Diabasson celebrates the sound 12NS Anniversary this year. The festival is one sign of a growing bubble movement that wants to put culture at the fore at Laval.
We may be lesser known, but we’ve been active for a while. It will be more and more.
Steve Marco, music programmer at [co]Motion – the Laval company behind LVL UP – remembers arriving at Laval in 2017 after working for years on the Montreal scene. “There were things to come, a desire on the part of the organizations to carry out awareness projects, but nothing was clear so far,” he says. Everything had to be built, but there was acceptance. ”

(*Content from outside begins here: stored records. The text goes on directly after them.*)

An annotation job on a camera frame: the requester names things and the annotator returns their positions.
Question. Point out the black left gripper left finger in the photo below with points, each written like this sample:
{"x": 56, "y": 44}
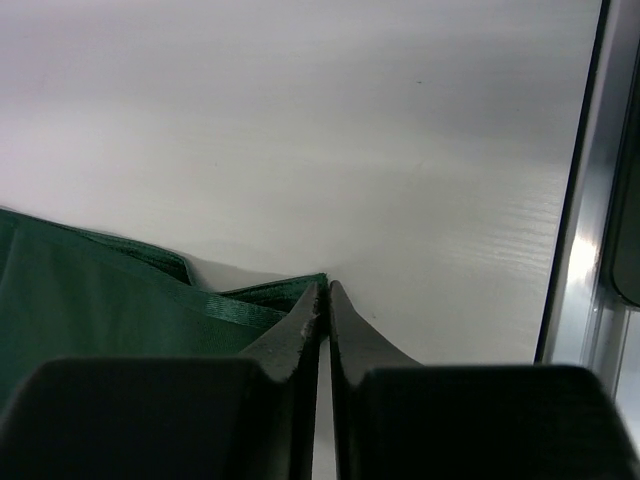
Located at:
{"x": 250, "y": 416}

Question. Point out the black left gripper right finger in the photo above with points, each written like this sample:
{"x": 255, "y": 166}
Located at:
{"x": 396, "y": 418}

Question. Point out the dark green cloth napkin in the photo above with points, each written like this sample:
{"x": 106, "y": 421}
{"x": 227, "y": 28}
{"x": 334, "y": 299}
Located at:
{"x": 68, "y": 292}

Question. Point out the aluminium front rail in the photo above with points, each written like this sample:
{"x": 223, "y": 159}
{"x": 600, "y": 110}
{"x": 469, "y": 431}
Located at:
{"x": 585, "y": 322}

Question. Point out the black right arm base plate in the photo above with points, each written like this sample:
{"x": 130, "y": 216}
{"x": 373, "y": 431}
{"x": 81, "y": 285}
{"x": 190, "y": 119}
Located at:
{"x": 622, "y": 240}

The first edition of the LVL UP Rap and Digital Arts Festival was held in 2019 and the second edition will kick off on September 16th. When it came to building what would become LVL UP, “there was momentum to build on culture in the city’s development,” says Steve Marco.
This momentum has served the project well and is reflected in many other initiatives. Among these, the new village of Laval, also designed by [co]Movement – suggestion. The idea? Give more “liveliness” to the Montmorency square quadrant, as LVL UP is already preparing its quadrants.
The goal is to create a cultural space, a place where people can gather, have a drink, and a stone’s throw from the metro. We want to bring together different actors [culturels]and work with them.
Steve Marco, music programmer at [co]movement – suggestion
“And not only this year, we like to live in a quadrangle all summer long [dans l’avenir] Steve Marco explains.
So other cultural events were invited to come and settle there. The Mosaic Festival, which will make its first attempt from August 26-29, has responded. “It’s a strange year to launch a festival,” agrees Carl Eric Heddon, the programmer for Central Artists who designed and produced the event. The draft of the festival, born of an idea generator that brought together several organizations, dates back to before the pandemic. The project received the support of the City of Laval and the organizers did not shy away from the challenge of launching it within the constraints of the health situation.
Mosaïque will give concerts for TEKE::TEKE, Sarahmée, Elisapie and Afrikana Soul Sister at the end of August. It’s primarily a musical programme, Carl-Eric Heddon agrees, and it’s not as multidisciplinary as the festival’s mission requires.
Once again, COVID-19 has changed the rules of the game, but it’s just a postponement, because the event is here forever, I hope the organizers.
If Diapason and LVL UP have fairly broad goals in terms of their audience, inviting Laval residents as well as Montreal residents and North Shore residents to their event, “Laval is the audience we’re trying to attract” in Mosaic. Everyone is welcome, of course, but accessibility for Laval residents, above all, was an important check box in the development of the festival.
Make Laval Shine
At the Diabassone Festival, visitors’ animals come mainly from El Jesus and the North Shore, but also from Montreal and elsewhere. He is also very much in favor of discovering the ubiquitous Sainte-Rose, restaurants, shops and bars.
According to Laurence Perreault, as in the eyes of programmers LVL UP and Mosaïque, this is only the beginning of something beautiful about Laval. “There are as many different tastes as people are in life, so it’s good to have a lot to offer different things,” says programmer Diabasson.
Steve Marco says: “We all develop events with a beautiful unique character. Events that make no apologies for being in Laval, who are aware of their environment and work to enhance it. We want to continue to be rooted in the community and get as many people as possible. There is a way to make Laval shines through with its culture.”